Call caching also requires consistency in the outputs of the task

Both the count (number of outputs) and the output expressions must be the same for call caching to work. If you publish a new version of your WDL that has one extra or one fewer output, it will not be able to benefit from a previously successful run of the same task, even if the inputs are the same.

Additional troubleshooting resources

If you have a workflow you believe should have benefited from call caching you can run the Call Caching Debug Wizard found in the Workflow Dashboard for the workflow of interest.

How to find the Call caching debug wizard

1. First, navigate to the Job History page for the workflow you believe should have benefited from call caching and click on the Workflow Dashboard icon.

Screenshot of the workflow dashboard icon in the middle of the three icons under Links

2. Next, click on the magnifying glass for the task or shard where you see a Cache Miss message.

Screenshot of the call lists section at the bottom of the workflow dashboard. To the far right of the first attempt with an unexpected status is a microscope icon beside the words cach Miss labeled Call cache debug wizard.

3. Follow the wizard, filling in the details as requested, and you will be presented with the hashes for your two runs. If they are not identical, then there was some difference between the runs that resulted in a cache miss.

What can I change without disrupting call caching?You can change hard-coded values in your runtime block without interfering with call caching functionality. This is particularly useful if your job failed due to inadequate memory or disk space. You can make this change by publishing a new version of your WDL with the updated runtime variable values.

The exception to this rule are the following runtime variables: ContinueOnReturnCode, Docker, FailOnStderr. Changes to these runtime variables will invalidate call caching!

Changing runtime variables such as memory, disk, or cpu using task inputs will interfere with call caching functionality since this is registered as a change to the inputs for the task.

How does it work? (technical details, if you're curious)

Cromwell searches the cache of previously run jobs for one that has the exact same command and exact same inputs. If a previously run job is found in the cache, Cromwell will use the results of the previous job instead of re-running it.

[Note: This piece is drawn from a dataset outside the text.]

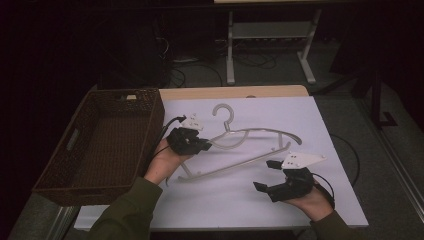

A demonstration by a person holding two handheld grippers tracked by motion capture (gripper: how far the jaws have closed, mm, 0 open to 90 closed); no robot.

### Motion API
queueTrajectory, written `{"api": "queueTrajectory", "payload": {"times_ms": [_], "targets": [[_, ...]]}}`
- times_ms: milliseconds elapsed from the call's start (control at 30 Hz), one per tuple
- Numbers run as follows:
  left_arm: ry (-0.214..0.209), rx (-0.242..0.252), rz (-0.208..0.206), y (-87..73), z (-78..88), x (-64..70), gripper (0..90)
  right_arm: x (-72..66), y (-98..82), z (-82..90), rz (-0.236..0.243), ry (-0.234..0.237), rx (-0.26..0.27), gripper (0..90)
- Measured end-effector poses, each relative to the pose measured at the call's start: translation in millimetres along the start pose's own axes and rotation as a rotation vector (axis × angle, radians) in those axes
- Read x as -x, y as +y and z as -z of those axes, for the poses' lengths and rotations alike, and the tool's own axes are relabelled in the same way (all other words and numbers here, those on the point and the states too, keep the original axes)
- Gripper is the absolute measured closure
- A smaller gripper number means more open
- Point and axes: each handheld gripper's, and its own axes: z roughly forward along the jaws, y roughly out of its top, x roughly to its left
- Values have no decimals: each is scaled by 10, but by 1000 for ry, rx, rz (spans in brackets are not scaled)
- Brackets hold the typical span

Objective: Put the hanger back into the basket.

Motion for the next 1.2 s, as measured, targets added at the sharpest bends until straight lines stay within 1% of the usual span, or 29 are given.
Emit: {"api": "queueTrajectory", "payload": {"times_ms": [67,233,267,433,533,700,833,867,900,1000,1100,1200], "targets": [[13,-3,6,31,63,-23,830,2,5,8,1,-7,18,126],[47,3,30,91,222,-85,830,24,19,31,-2,-45,47,33],[52,8,39,104,264,-107,830,36,22,43,-3,-55,54,28],[80,23,51,139,470,-190,830,55,11,49,-11,-62,55,29],[97,33,63,134,596,-247,830,68,4,40,-6,-61,53,30],[135,52,90,83,836,-374,830,69,3,34,-13,-59,50,32],[163,70,112,30,1001,-460,830,73,3,26,-9,-61,50,33],[176,75,120,8,1058,-489,830,74,3,26,-8,-62,50,33],[182,77,120,-5,1093,-509,830,77,2,25,-7,-62,51,33],[214,83,130,-69,1243,-582,830,82,0,24,-7,-64,52,33],[250,83,149,-167,1409,-668,830,87,-1,26,-8,-65,53,35],[279,89,171,-261,1539,-741,830,90,-1,24,-9,-65,54,36]]}}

How does Cromwell know if that exact run has been executed before (same workflow, same parameter, same inputs)?

To understand how call caching works under the hood, we have to start with a concept known in computer science as a “hash function.” A hash function maps large inputs to a short code, or hash - a smaller number with a fixed size. A good hash function does this in a way that two inputs are extremely unlikely to produce the same hash. Therefore, the hash can be used like a serial number to uniquely identify the input. Docker images, for example, come with hashes of themselves because it can be generally useful to know if docker images have identical contents.

Cromwell generates hashes for the input arguments of the workflows, as well as for the WDL script itself. Information such as filenames and input parameters are stored in this way for later use to identify when an identical workflow runs with the same input configuration. If the hashes are optimized so they always uniquely identify input configurations, then the call caching feature helps you benefit from the assumption that a given input will always lead to the same output.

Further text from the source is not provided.